Dillon, who hails from Colorado, is one half of indie-electronic band The Hellp. He and Chandler Lucy (born and raised in Northern California) met in the throes of the fashion world as a photographer and model, respectively. A 2016 album and smattering of EPs led the duo to signing under Atlantic’s Anemoia Records imprint. Along the way, they also garnered praise across the spectrum, from Pitchfork to Paper, as indie sleaze heroes. Dillon and Lucy rejected the label and proved it with music marked by authentic introspection, earnest bravado and a haunted, sleek soundscape. They also put on one hell of a show, as demonstrated by a sold-out run around the U.S. and Europe this year, including a pitstop at Coachella’s DoLab stage.
“It’s been a very intensive year,” says Lucy. “We probably had about no more than two days off at a time every four months or something this entire year.”

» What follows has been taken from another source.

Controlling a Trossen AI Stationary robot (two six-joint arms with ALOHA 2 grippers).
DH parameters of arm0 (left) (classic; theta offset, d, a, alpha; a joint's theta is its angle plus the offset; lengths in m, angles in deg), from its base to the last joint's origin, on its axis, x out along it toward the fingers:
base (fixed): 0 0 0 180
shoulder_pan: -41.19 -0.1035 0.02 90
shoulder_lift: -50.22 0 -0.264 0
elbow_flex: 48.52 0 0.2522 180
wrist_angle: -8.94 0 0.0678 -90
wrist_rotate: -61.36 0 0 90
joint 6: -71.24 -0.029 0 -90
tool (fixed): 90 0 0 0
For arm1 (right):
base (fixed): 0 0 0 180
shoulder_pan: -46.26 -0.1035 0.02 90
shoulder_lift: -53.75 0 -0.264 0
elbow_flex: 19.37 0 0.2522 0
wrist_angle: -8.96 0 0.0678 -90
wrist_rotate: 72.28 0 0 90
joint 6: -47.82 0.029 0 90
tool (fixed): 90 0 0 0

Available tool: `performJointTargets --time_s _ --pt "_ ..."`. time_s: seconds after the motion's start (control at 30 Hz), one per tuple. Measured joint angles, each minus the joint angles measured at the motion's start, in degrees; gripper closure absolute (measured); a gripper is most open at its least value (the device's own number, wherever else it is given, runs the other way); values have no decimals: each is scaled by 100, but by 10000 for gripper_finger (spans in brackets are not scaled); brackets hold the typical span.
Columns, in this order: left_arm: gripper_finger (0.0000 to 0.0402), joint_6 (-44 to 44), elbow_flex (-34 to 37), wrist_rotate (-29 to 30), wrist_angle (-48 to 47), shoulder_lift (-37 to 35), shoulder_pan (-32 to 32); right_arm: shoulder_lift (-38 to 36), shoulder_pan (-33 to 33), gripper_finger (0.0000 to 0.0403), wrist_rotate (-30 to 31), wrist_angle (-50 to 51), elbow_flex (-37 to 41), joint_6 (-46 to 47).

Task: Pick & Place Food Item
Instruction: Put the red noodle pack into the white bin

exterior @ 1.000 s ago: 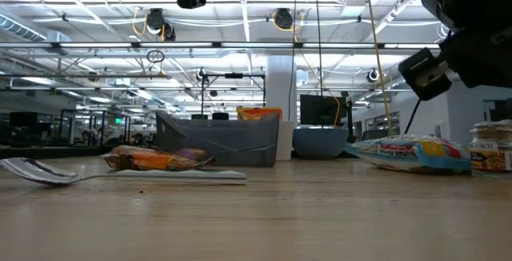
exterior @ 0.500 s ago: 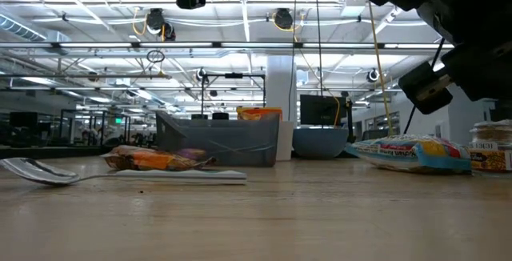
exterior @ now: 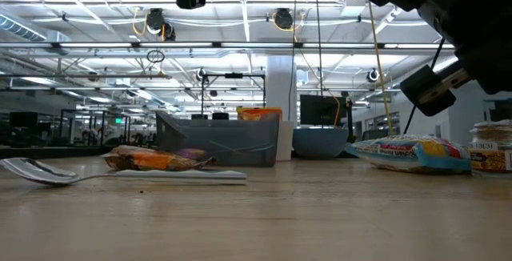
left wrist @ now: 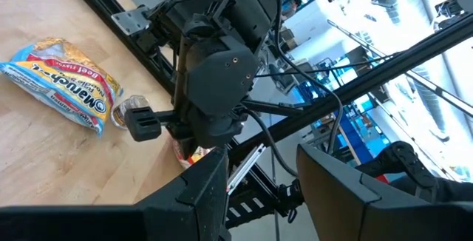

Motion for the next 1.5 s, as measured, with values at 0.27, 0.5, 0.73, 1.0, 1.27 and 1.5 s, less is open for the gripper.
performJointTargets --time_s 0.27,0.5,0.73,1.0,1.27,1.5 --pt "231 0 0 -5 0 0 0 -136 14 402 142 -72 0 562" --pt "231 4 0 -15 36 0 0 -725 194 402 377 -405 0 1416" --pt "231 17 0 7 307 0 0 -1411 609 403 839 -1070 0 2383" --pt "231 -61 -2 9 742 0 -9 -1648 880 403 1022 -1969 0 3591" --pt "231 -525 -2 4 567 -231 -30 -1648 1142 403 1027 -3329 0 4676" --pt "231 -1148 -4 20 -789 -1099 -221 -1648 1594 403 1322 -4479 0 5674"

Propelled by what can only be described as an American work ethic, it’s no surprise The Hellp made a new record between worldwide touring, personal projects and appearances at London and Paris Fashion Weeks.
Credit: Courtesy The HellpReleased on Nov. 21, Riviera marries electronic, indie and rock sounds across 10 tracks that probe the American Dream. The concept is made obvious with song titles like “Country Road” and “New Wave America,” but feels particularly urgent with the opening track, “Revenge of the Mouse Diva.” Lush vocals deliver a warning: “When you live on the walk of fame, don’t forget you can walk away. … They will get you if you let them.” But the record — even though characterized by themes of isolation and disillusionment — spotlights a silver lining of the modern world: not everything has to be so serious. “Yesterday was just a feeling,” they admit on “Doppler.”
“It’s the disparate Americana but with the hope that we will rise again. I mean, it’s not like we ever failed or whatnot. It’s just people are tired of what’s going on right now, no matter which way you cut it whether it’s economically or socially, politically, whatever,” Dillon says. After “investi[gating] what it means to be this kind of very rough around the edges band, a couple of guys, on a major label,” Riviera is their “most mature offering yet.”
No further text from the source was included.